Task brief
Exact copies of the lines below are the goal; any images in them are dropped.

Source material section start

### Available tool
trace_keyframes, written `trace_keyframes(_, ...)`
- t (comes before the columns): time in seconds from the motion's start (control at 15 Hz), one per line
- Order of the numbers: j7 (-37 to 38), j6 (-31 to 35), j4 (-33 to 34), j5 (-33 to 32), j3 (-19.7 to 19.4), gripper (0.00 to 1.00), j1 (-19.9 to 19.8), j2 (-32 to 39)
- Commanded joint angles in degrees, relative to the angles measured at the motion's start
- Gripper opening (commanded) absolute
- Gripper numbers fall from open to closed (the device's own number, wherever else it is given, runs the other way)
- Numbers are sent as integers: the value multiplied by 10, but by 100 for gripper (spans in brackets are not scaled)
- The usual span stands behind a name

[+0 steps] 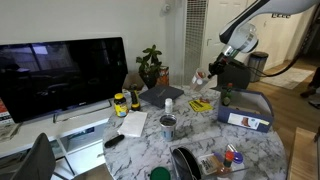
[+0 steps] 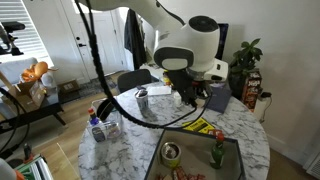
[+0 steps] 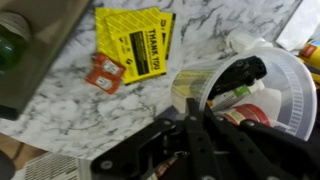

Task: Put the plastic cup inside the box

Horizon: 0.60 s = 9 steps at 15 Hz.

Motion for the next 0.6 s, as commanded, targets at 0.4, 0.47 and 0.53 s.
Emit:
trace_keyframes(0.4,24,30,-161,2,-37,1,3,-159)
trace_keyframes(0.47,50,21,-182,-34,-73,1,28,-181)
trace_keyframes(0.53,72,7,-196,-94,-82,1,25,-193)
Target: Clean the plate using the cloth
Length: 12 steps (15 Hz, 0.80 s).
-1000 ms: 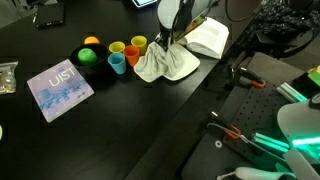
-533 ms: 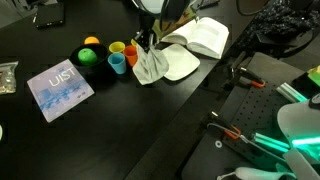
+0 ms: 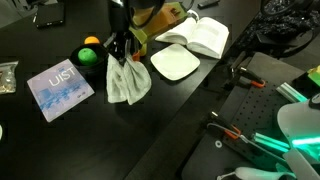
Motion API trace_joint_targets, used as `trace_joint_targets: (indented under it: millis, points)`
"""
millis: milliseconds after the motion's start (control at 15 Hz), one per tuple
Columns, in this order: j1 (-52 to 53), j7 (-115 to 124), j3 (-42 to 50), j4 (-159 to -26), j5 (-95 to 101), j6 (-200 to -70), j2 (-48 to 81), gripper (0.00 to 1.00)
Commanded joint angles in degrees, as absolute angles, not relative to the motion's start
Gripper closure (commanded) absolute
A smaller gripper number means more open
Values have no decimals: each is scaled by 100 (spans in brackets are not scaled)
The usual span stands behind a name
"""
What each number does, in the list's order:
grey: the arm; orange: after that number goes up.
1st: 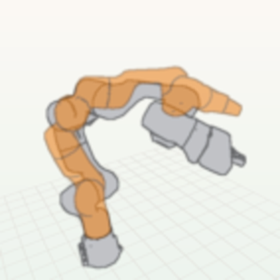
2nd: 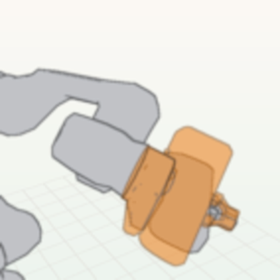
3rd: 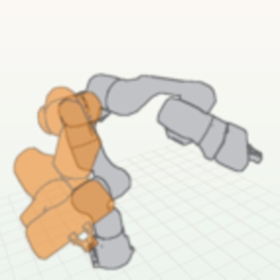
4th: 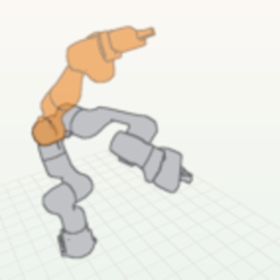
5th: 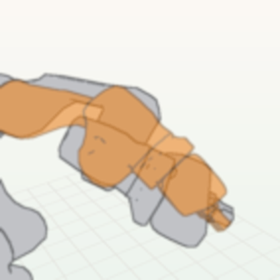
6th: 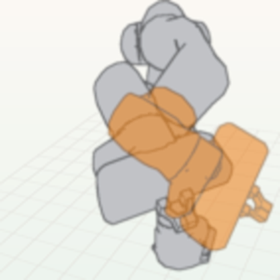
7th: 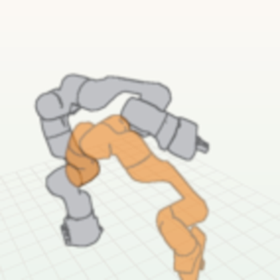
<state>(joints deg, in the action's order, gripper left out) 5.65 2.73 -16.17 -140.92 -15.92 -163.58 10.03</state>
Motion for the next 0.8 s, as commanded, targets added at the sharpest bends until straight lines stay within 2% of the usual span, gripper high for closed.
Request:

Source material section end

Your solution
### Available tool
trace_keyframes, written `trace_keyframes(_, ...)`
- t (comes before the columns): time in seconds from the motion's start (control at 15 Hz), one per line
- Order of the numbers: j7 (-37 to 38), j6 (-31 to 35), j4 (-33 to 34), j5 (-33 to 32), j3 (-19.7 to 19.4), gripper (0.00 to 1.00), j1 (-19.9 to 19.8), j2 (-32 to 39)
- Commanded joint angles in degrees, relative to the angles measured at the motion's start
- Gripper opening (commanded) absolute
- Gripper numbers fall from open to closed (the device's own number, wherever else it is given, runs the other way)
- Numbers are sent as integers: the value multiplied by 10, but by 100 for gripper (spans in brackets are not scaled)
- The usual span stands behind a name

[+0 steps] 
[+0 steps] 
[+0 steps] 

Task: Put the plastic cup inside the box

Horizon: 0.60 s = 9 steps at 15 Hz.

Motion for the next 0.6 s, as commanded, targets at 0.4, 0.47 and 0.53 s.
Emit:
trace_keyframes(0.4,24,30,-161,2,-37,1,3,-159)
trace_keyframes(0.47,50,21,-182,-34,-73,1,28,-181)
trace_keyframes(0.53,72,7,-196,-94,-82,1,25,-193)
Target: Clean the plate using the cloth
Length: 12 steps (15 Hz, 0.80 s).
-1000 ms: 
-533 ms: 
+0 ms: 
Motion API trace_joint_targets, used as `trace_joint_targets: (indented under it: millis, points)`
"""
millis: milliseconds after the motion's start (control at 15 Hz), one per tuple
Columns, in this order: j1 (-52 to 53), j7 (-115 to 124), j3 (-42 to 50), j4 (-159 to -26), j5 (-95 to 101), j6 (-200 to -70), j2 (-48 to 81), gripper (0.00 to 1.00)
Commanded joint angles in degrees, as absolute angles, not relative to the motion's start
Gripper closure (commanded) absolute
A smaller gripper number means more open
Values have no decimals: each is scaled by 100 (spans in brackets are not scaled)
The usual span stands behind a name
"""
What each number does, in the list's order:
grey: the arm; orange: after that number goes up.
1st: 
2nd: 
3rd: 
4th: 
5th: 
6th: 
7th: 
<state>(joints deg, in the action's order, gripper left out) 5.65 2.73 -16.17 -140.92 -15.92 -163.58 10.03</state>
Motion for the next 0.8 s, as commanded, targets added at the sharpest bends until straight lines stay within 2% of the usual span, gripper high for closed.
Request:

Output for the exercise is now complete.